-- GIVEN MATERIAL follows --
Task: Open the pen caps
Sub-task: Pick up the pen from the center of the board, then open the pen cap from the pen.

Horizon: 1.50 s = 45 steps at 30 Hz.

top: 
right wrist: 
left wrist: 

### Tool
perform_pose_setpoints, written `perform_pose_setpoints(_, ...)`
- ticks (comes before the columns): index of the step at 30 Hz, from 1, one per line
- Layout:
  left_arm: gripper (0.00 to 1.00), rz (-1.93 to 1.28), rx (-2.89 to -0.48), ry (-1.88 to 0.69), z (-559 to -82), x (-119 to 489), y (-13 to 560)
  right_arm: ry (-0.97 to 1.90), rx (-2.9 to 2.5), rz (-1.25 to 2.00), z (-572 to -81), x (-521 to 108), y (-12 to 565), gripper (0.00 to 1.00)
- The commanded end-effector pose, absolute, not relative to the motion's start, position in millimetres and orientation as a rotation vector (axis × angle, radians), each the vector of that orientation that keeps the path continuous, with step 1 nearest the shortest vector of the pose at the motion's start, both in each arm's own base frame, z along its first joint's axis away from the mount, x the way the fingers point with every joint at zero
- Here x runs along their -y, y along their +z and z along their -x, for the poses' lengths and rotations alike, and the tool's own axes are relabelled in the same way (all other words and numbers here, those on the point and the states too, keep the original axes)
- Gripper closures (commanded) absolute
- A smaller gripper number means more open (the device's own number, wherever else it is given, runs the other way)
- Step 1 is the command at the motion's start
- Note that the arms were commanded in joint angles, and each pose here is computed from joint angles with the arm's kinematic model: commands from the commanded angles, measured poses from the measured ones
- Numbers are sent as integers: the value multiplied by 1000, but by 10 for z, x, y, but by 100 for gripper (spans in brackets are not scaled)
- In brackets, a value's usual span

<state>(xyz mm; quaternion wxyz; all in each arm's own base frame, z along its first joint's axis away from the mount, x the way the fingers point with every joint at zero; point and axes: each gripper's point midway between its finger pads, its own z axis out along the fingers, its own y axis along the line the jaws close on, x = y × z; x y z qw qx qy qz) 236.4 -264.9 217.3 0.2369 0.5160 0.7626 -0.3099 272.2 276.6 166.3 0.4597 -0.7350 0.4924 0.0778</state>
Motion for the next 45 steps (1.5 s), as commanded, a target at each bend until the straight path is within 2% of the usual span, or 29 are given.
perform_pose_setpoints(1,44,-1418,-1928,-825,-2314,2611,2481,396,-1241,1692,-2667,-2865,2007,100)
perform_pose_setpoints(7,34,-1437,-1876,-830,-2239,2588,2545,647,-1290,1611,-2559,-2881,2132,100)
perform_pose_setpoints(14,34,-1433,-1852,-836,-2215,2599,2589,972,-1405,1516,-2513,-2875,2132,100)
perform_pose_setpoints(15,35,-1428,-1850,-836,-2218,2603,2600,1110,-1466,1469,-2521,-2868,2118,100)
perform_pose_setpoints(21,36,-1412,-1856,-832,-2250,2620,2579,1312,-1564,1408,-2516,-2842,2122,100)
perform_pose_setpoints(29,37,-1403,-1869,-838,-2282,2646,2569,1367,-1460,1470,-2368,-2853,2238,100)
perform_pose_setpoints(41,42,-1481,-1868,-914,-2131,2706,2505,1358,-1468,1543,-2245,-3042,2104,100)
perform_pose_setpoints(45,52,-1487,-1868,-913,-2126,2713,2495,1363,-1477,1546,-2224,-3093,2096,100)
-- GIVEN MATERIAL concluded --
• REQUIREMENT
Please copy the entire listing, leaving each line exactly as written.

• EXERCISE RESPONSE
Task: Open the pen caps
Sub-task: Pick up the pen from the center of the board, then open the pen cap from the pen.

Horizon: 1.50 s = 45 steps at 30 Hz.

top: 
right wrist: 
left wrist: 

### Tool
perform_pose_setpoints, written `perform_pose_setpoints(_, ...)`
- ticks (comes before the columns): index of the step at 30 Hz, from 1, one per line
- Layout:
  left_arm: gripper (0.00 to 1.00), rz (-1.93 to 1.28), rx (-2.89 to -0.48), ry (-1.88 to 0.69), z (-559 to -82), x (-119 to 489), y (-13 to 560)
  right_arm: ry (-0.97 to 1.90), rx (-2.9 to 2.5), rz (-1.25 to 2.00), z (-572 to -81), x (-521 to 108), y (-12 to 565), gripper (0.00 to 1.00)
- The commanded end-effector pose, absolute, not relative to the motion's start, position in millimetres and orientation as a rotation vector (axis × angle, radians), each the vector of that orientation that keeps the path continuous, with step 1 nearest the shortest vector of the pose at the motion's start, both in each arm's own base frame, z along its first joint's axis away from the mount, x the way the fingers point with every joint at zero
- Here x runs along their -y, y along their +z and z along their -x, for the poses' lengths and rotations alike, and the tool's own axes are relabelled in the same way (all other words and numbers here, those on the point and the states too, keep the original axes)
- Gripper closures (commanded) absolute
- A smaller gripper number means more open (the device's own number, wherever else it is given, runs the other way)
- Step 1 is the command at the motion's start
- Note that the arms were commanded in joint angles, and each pose here is computed from joint angles with the arm's kinematic model: commands from the commanded angles, measured poses from the measured ones
- Numbers are sent as integers: the value multiplied by 1000, but by 10 for z, x, y, but by 100 for gripper (spans in brackets are not scaled)
- In brackets, a value's usual span

<state>(xyz mm; quaternion wxyz; all in each arm's own base frame, z along its first joint's axis away from the mount, x the way the fingers point with every joint at zero; point and axes: each gripper's point midway between its finger pads, its own z axis out along the fingers, its own y axis along the line the jaws close on, x = y × z; x y z qw qx qy qz) 236.4 -264.9 217.3 0.2369 0.5160 0.7626 -0.3099 272.2 276.6 166.3 0.4597 -0.7350 0.4924 0.0778</state>
Motion for the next 45 steps (1.5 s), as commanded, a target at each bend until the straight path is within 2% of the usual span, or 29 are given.
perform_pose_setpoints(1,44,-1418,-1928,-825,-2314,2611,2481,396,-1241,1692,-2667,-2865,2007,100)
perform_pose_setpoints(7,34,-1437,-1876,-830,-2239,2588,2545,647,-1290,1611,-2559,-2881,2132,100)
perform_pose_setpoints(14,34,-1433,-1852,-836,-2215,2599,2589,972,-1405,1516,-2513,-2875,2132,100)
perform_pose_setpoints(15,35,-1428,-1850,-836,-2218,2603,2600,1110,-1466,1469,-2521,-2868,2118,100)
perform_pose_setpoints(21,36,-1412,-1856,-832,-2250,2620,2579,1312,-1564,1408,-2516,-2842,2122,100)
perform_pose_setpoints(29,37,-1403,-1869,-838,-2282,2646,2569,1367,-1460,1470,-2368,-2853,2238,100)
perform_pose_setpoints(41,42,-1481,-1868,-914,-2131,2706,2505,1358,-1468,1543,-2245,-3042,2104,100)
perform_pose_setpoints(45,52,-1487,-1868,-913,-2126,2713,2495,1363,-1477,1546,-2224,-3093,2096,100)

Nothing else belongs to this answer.